Marina Abramović, The Artist is Present, 2010 Performance 3 months. The Museum of Modern Art, New York, NY 2010 © Marina Abramović / Bildupphovsrätt 2016

Biography of Marina Abramović

1946

Marina Abramović is born on November 30 in Belgrade, former Yugoslavia, to an affluent family with politically active parents. Vojin and Danica Abramović, who were Yugoslav partisans during World War II, continue their engagement in General Tito’s communist party. For their contributions during the war they are awarded high positions in the public sector; her father works with state security and her mother becomes head of the Museum of Art and the Revolution in Belgrade. While her parents make their political careers, Marina spends her first years living with her maternal grandmother. Milica Rosic is a devotee of the Orthodox Church, and her early childhood is deeply influenced by her grandmother’s faith.

1952

At the age of six, Marina Abramović moves in with her parents when her brother Velimir is born. Raising the children is primarily Danica’s responsibility; the father is largely absent. Life in her parental home under her mother’s strict supervision is experienced as difficult and cold. Marina is made to uphold her mother’s compulsive relationship to cleanliness and order.

1953–58

The Abramović family does not celebrate holidays or festivals together and rarely expresses their emotions. The proximity to art and culture, however, is clear. From an early age Marina is encouraged to express herself creatively through drawing and painting and at twelve is given her own studio at home.

1960–65

Marina develops her drawing and painting, often through classically figurative floral still-lifes and portraits.

1965–70

The young artist studies at the Academy of Fine Arts in Belgrade. During this period, her earlier figurative expressions become increasingly abstract. Abramović starts painting clouds, and the motif recurs in ever-changing forms in several of her works from her school years.

1970–73

During further studies at the Academy of Fine Arts in Zagreb, Abramović begins to use her body as a tool in her art, and eventually stops painting and drawing altogether. Marina spends most of her time at the SKC (Studenski Kulturni Centar), a cultural center in Belgrade founded by Tito. There she gets to know young conceptual artists such as Raša Todosijević, Zoran Popović and Neša Paripović. She starts experimenting with sound and performance.

1971

Marina Abramović marries the conceptual artist Neša Paripović. She continues living with her parents and their strict ten PM curfew.

1973

Abramović meets the artist Joseph Beuys in Edinburgh and later that year at the Cultural Center of Belgrade. Beuys’s happenings make a strong impression on Marina and greatly influence her continued work. She collaborates with the boundary-breaking artist Hermann Nitsch. The same year, she enacts the performance piece Rhythm 10 at the Villa Borghese, Museo d’Arte Contemporanea in Rome. The piece is the first of five performances in The Rhythm Series, in which she explores the limits of the body and consciousness.

Rhythm 5
Marina Abramović, Rhythm 5, 1974 Performance 90 minutes. Student Cultural Center, Belgrade 1974
© Marina Abramović / Bildupphovsrätt 2016

1974

At SKC Marina Abramović performs the work Rhythm 5. The same year, Rhythm 4 is presented at Galleria Diagramma in Milan, as well as the last work in the series, Rhythm 0, at the gallery Studio Morra in Naples.

1975

Travels to Amsterdam to participate in an international gathering for performance artists and meets the German artist Ulay (Frank Uwe Laysiepen, b. 1943).

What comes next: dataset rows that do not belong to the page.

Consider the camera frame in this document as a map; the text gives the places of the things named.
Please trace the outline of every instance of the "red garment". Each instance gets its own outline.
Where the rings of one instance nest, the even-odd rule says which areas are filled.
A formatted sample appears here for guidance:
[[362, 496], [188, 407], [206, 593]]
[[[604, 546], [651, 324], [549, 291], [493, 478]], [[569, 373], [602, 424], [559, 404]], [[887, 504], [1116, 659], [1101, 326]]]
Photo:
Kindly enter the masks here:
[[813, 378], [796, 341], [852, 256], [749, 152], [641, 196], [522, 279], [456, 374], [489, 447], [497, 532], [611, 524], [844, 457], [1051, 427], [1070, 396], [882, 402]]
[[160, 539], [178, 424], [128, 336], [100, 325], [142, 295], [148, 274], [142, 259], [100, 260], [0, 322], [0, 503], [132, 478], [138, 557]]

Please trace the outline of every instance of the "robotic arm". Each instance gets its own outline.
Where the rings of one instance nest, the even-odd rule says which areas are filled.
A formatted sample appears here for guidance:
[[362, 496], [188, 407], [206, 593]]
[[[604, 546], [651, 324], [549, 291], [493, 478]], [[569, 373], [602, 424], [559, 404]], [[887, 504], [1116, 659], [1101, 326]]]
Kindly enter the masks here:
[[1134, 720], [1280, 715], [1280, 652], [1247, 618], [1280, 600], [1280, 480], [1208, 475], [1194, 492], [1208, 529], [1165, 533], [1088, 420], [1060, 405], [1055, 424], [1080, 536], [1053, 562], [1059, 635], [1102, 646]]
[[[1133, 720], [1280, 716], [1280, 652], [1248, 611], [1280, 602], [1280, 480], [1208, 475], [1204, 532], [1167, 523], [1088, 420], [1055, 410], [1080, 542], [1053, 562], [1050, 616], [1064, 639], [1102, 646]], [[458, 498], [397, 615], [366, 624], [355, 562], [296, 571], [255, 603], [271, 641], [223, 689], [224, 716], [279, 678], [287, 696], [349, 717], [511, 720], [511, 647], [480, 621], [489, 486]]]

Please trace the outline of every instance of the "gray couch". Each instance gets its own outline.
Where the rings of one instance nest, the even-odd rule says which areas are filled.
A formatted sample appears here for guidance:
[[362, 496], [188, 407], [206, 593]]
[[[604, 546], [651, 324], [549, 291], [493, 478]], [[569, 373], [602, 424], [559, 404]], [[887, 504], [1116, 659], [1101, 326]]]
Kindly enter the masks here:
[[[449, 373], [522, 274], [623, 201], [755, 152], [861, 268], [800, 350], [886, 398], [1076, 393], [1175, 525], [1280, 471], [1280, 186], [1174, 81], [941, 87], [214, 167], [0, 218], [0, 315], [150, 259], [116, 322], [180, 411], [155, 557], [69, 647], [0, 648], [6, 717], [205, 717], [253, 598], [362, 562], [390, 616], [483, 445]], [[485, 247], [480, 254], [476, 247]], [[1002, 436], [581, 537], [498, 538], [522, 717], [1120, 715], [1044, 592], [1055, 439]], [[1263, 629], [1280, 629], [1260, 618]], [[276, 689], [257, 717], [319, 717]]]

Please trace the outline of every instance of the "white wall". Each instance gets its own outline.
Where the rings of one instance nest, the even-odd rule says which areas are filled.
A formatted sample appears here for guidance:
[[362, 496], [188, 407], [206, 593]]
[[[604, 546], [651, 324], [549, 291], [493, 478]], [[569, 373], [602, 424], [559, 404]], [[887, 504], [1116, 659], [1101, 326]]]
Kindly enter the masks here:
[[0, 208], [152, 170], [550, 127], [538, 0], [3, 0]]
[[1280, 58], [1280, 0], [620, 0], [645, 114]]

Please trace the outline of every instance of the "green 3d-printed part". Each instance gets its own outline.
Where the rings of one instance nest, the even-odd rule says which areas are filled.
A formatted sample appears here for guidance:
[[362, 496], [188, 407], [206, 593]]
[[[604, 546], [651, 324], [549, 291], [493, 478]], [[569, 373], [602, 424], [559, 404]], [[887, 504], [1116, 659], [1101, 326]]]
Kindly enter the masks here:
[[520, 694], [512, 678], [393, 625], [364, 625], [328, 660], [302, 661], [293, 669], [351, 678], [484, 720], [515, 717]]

With the intention of contending with her identity and past, Marina returns to Belgrade for a series of performances pieces—Freeing the Voice, Freeing the Memory, and Freeing the Body.

1976

Twenty-nine-year-old Abramović divorces Paripović. Throughout the marriage, she’s lived with her mother; after the divorce, she flees her repressive family home and moves in with Ulay in Amsterdam.

Ulay/Marina Abramović, Relation in Space, 1976 Performance 58 minutes XXXVIII Biennale, Giudecca, Venice, July, 1976. Photo: Jaap de Graaf. Courtesy of the Marina Abramović Archives © Ulay / Marina Abramović / Bildupphovsrätt 2016

1977–79

Abramović and Ulay create a number of works under the shared title Relation Works. They write the manifesto Art Vital, which sets the course for their artistic practice. They decide to be in a perpetual state of transit, and for the next three years they live and work in a van while traveling through Europe.

Several pieces from the Relation Works series are shown at the Stedelijk Museum in Amsterdam, SKC in Belgrade, Documenta in Kassel, and the Musée d’art et d’histoire in Geneva.

The performance piece Imponderabilia is presented by Abramović and Ulay at Galleria Comunale d’Arte Moderna in Bologna.

1980–81

The couple get an apartment in Amsterdam and come to play a central role in the artistic life of the city. They keep their van and travel to Australia and its Great Victoria Desert, where they live with the Pintubi tribe for nine months. Influenced by aboriginal culture, they create the performance piece Nightsea Crossing. It is shown for the first time at The Art Gallery of New South Wales in Sydney.

1982

Nightsea Crossing is performed at museums and exhibition halls in cities such as Kassel at Documenta 7, Cologne, Düsseldorf, Berlin, Amsterdam, Chicago, and Toronto.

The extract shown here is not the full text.